* **WHAT IS NEEDED**
Look below for the line holding "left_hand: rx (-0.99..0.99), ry" and the line holding "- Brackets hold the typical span". Repeat those two and everything between, exactly.

* **RECORDS PROVIDED**
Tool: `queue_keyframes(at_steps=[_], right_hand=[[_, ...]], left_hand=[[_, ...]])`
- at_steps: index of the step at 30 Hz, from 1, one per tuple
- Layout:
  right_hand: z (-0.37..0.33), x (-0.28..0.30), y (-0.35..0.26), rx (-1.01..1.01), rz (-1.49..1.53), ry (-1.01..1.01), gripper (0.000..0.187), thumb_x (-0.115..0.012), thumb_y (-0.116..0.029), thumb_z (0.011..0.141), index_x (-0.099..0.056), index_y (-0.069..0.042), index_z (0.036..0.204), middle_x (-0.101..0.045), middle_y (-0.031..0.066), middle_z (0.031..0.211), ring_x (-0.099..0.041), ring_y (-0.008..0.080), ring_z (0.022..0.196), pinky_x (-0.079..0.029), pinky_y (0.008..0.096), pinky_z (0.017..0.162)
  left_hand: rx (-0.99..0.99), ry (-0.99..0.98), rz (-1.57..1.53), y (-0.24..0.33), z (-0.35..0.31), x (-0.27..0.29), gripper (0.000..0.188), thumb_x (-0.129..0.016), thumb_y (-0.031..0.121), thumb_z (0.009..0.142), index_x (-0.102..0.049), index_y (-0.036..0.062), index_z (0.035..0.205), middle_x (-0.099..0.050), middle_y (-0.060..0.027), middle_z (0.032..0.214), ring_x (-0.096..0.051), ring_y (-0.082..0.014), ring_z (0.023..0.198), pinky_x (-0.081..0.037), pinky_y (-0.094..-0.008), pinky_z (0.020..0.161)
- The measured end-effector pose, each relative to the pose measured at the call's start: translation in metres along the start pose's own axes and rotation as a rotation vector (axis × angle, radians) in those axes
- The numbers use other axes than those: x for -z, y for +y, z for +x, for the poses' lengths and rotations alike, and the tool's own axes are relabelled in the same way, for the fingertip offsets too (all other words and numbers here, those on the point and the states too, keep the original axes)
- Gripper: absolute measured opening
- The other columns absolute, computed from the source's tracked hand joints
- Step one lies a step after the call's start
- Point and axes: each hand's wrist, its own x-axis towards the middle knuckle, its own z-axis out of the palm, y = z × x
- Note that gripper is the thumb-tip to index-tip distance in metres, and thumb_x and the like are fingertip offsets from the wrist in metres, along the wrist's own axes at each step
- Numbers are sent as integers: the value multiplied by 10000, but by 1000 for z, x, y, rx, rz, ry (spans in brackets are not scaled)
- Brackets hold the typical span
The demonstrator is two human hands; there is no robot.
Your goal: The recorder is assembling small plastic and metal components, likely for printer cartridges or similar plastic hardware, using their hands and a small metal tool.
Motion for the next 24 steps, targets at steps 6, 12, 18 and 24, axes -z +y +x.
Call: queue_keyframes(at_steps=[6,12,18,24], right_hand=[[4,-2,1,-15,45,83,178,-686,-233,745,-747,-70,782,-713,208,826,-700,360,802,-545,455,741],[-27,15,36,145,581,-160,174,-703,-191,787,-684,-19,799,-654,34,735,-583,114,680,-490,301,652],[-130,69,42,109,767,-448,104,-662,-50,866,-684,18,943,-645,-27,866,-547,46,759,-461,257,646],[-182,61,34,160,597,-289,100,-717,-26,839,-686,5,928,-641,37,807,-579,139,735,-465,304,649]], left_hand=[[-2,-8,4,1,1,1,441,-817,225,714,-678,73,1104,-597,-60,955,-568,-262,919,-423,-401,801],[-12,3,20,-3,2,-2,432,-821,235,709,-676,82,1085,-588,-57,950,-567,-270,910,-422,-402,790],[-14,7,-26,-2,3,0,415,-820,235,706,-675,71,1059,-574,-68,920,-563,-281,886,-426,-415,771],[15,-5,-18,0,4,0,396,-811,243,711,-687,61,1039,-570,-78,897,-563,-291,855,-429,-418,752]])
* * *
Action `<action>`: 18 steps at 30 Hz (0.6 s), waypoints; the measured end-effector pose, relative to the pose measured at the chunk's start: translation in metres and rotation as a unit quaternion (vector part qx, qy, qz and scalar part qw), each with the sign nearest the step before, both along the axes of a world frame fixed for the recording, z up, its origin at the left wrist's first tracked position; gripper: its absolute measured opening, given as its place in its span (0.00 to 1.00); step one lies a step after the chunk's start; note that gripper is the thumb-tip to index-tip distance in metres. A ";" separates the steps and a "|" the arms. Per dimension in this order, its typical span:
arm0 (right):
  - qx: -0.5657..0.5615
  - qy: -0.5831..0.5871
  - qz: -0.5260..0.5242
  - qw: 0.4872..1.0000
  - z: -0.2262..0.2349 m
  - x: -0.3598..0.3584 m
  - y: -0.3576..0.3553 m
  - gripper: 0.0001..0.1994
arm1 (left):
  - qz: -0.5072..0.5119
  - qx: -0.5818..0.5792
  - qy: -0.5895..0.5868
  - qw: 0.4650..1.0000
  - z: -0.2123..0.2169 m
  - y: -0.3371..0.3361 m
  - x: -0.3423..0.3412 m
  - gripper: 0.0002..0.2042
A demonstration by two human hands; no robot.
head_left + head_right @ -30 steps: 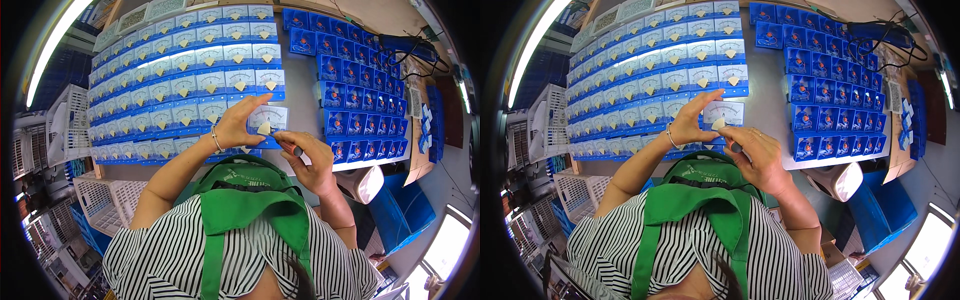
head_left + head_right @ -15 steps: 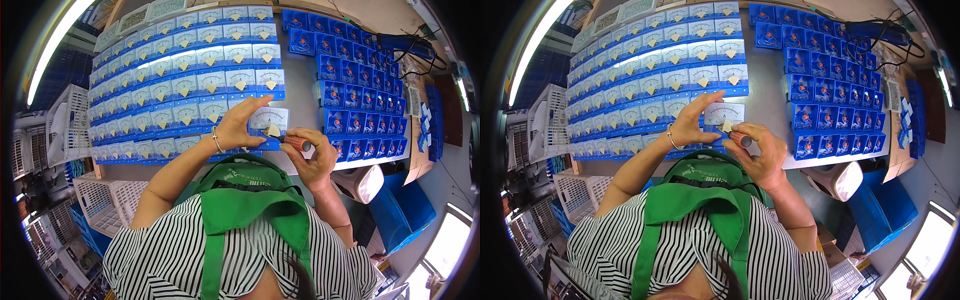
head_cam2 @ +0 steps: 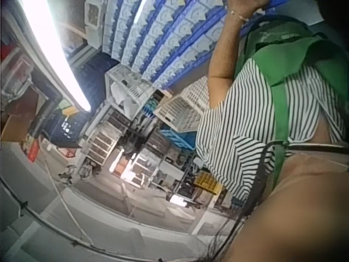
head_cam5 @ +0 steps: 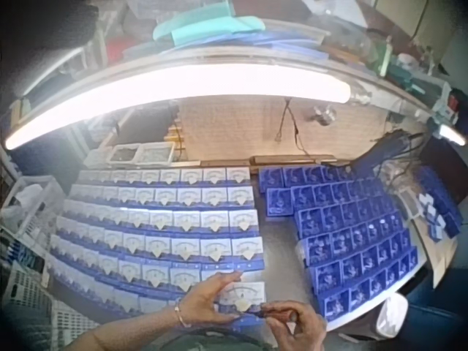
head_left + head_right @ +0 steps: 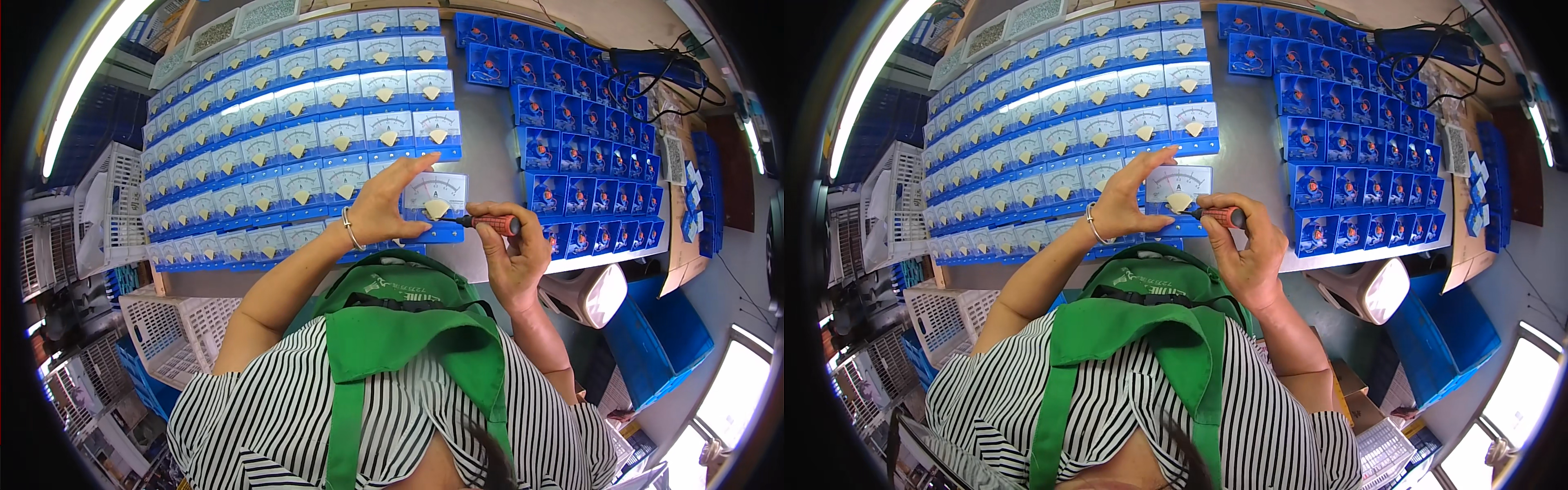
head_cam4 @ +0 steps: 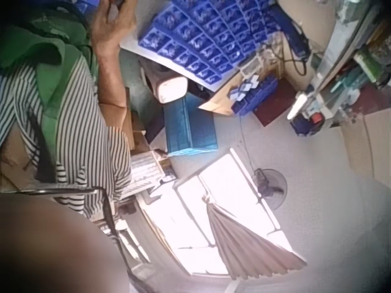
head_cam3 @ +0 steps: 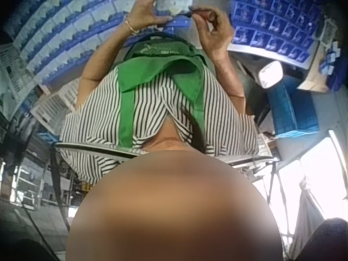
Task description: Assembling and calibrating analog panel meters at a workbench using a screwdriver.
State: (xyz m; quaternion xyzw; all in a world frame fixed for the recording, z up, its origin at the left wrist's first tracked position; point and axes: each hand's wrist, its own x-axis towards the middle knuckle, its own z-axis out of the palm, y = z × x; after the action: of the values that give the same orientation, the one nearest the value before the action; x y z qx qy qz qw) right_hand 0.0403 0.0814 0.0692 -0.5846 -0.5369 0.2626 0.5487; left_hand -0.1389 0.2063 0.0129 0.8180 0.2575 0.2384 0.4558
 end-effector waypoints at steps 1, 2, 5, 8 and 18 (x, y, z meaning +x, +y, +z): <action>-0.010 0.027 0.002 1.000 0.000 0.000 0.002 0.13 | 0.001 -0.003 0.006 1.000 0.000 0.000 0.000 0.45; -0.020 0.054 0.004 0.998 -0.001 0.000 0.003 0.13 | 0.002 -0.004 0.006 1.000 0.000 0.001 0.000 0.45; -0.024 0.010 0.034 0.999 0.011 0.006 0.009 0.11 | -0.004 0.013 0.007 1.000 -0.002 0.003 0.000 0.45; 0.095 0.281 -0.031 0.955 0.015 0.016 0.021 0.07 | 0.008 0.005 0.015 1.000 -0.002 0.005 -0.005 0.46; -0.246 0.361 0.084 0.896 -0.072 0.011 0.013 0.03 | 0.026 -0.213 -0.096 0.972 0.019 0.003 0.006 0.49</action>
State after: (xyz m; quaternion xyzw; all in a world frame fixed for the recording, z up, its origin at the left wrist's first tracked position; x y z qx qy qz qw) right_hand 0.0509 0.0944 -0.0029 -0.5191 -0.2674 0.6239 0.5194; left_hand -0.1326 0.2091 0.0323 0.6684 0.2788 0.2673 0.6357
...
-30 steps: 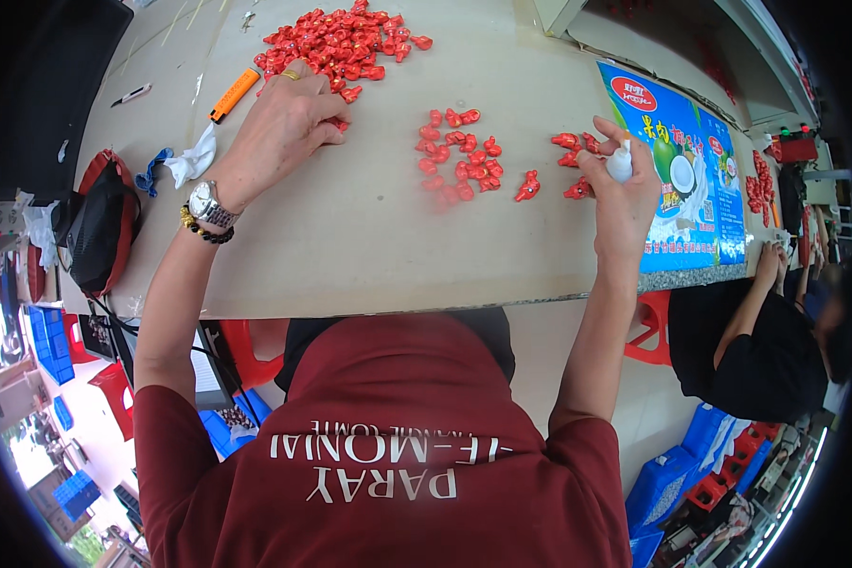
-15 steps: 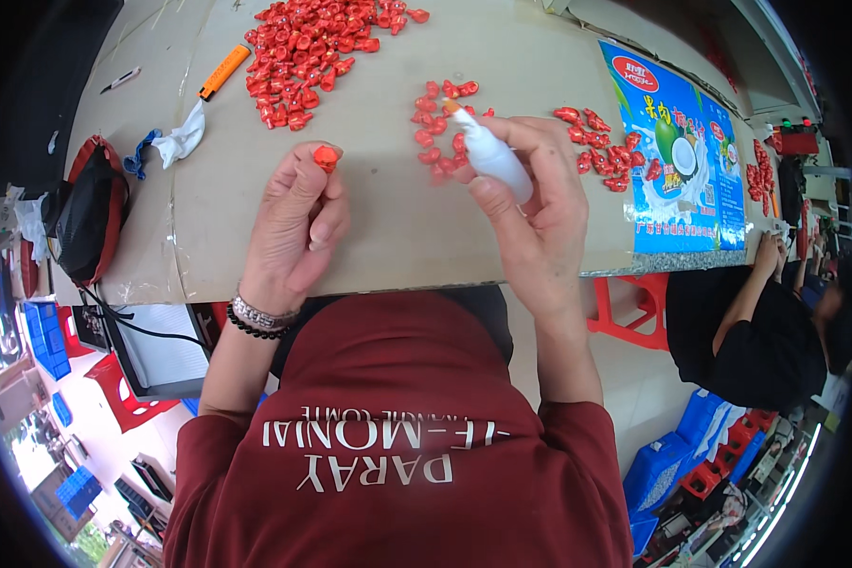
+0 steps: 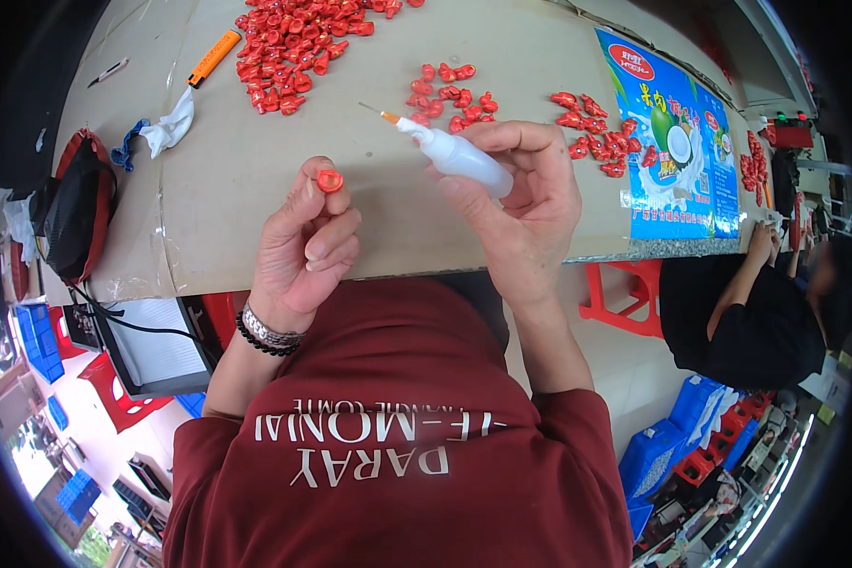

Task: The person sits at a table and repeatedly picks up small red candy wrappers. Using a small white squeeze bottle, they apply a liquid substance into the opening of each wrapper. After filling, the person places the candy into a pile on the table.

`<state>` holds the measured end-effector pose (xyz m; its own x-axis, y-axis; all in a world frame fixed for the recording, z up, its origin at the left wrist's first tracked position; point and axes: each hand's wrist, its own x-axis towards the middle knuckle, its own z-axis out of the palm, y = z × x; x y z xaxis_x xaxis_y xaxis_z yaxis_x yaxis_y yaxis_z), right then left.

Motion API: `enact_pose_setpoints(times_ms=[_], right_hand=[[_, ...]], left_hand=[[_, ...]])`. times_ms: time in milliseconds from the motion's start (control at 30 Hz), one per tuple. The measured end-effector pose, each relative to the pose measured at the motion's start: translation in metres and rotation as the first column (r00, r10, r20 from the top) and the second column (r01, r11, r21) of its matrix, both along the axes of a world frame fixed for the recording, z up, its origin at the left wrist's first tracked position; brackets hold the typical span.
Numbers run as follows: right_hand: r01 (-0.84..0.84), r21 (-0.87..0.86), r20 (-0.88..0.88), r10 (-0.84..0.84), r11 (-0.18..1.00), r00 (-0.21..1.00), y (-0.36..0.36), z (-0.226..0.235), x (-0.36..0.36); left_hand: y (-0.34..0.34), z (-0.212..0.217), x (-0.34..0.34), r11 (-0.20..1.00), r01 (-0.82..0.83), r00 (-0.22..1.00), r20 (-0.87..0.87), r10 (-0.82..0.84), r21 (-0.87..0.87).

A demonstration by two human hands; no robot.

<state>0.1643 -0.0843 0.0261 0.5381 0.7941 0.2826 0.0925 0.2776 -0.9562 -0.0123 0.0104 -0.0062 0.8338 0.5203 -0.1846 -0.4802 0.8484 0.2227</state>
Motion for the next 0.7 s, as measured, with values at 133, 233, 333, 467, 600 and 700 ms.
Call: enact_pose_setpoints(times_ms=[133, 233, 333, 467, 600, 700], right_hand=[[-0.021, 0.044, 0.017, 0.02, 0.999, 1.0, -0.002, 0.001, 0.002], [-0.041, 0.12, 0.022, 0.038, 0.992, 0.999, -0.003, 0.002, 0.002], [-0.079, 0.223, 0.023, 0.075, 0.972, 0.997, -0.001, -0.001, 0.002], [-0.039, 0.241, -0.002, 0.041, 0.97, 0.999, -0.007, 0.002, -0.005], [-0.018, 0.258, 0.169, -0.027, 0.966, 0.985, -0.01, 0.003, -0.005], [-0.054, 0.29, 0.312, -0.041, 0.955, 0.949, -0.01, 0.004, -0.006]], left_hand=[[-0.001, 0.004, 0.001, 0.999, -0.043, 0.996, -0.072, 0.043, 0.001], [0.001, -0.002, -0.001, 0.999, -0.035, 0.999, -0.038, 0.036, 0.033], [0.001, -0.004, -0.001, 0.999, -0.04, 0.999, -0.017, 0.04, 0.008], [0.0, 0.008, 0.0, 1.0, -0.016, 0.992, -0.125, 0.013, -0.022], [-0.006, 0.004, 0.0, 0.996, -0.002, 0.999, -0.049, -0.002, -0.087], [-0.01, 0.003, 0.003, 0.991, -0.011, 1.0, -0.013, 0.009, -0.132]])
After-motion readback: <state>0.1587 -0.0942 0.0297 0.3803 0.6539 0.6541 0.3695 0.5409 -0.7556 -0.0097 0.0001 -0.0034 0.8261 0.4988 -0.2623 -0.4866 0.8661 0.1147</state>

* **RESULT BELOW**
  left_hand: rx (-0.99..0.99), ry (-0.99..0.98), rz (-1.57..1.53), y (-0.24..0.33), z (-0.35..0.31), x (-0.27..0.29), gripper (0.000..0.188), thumb_x (-0.129..0.016), thumb_y (-0.031..0.121), thumb_z (0.009..0.142), index_x (-0.102..0.049), index_y (-0.036..0.062), index_z (0.035..0.205), middle_x (-0.099..0.050), middle_y (-0.060..0.027), middle_z (0.032..0.214), ring_x (-0.096..0.051), ring_y (-0.082..0.014), ring_z (0.023..0.198), pinky_x (-0.081..0.037), pinky_y (-0.094..-0.008), pinky_z (0.020..0.161)
- The measured end-effector pose, each relative to the pose measured at the call's start: translation in metres along the start pose's own axes and rotation as a rotation vector (axis × angle, radians) in those axes
- The numbers use other axes than those: x for -z, y for +y, z for +x, for the poses' lengths and rotations alike, and the tool's own axes are relabelled in the same way, for the fingertip offsets too (all other words and numbers here, those on the point and the states too, keep the original axes)
- Gripper: absolute measured opening
- The other columns absolute, computed from the source's tracked hand joints
- Step one lies a step after the call's start
- Point and axes: each hand's wrist, its own x-axis towards the middle knuckle, its own z-axis out of the palm, y = z × x
- Note that gripper is the thumb-tip to index-tip distance in metres, and thumb_x and the like are fingertip offsets from the wrist in metres, along the wrist's own axes at each step
- Numbers are sent as integers: the value multiplied by 10000, but by 1000 for z, x, y, rx, rz, ry (spans in brackets are not scaled)
- Brackets hold the typical span

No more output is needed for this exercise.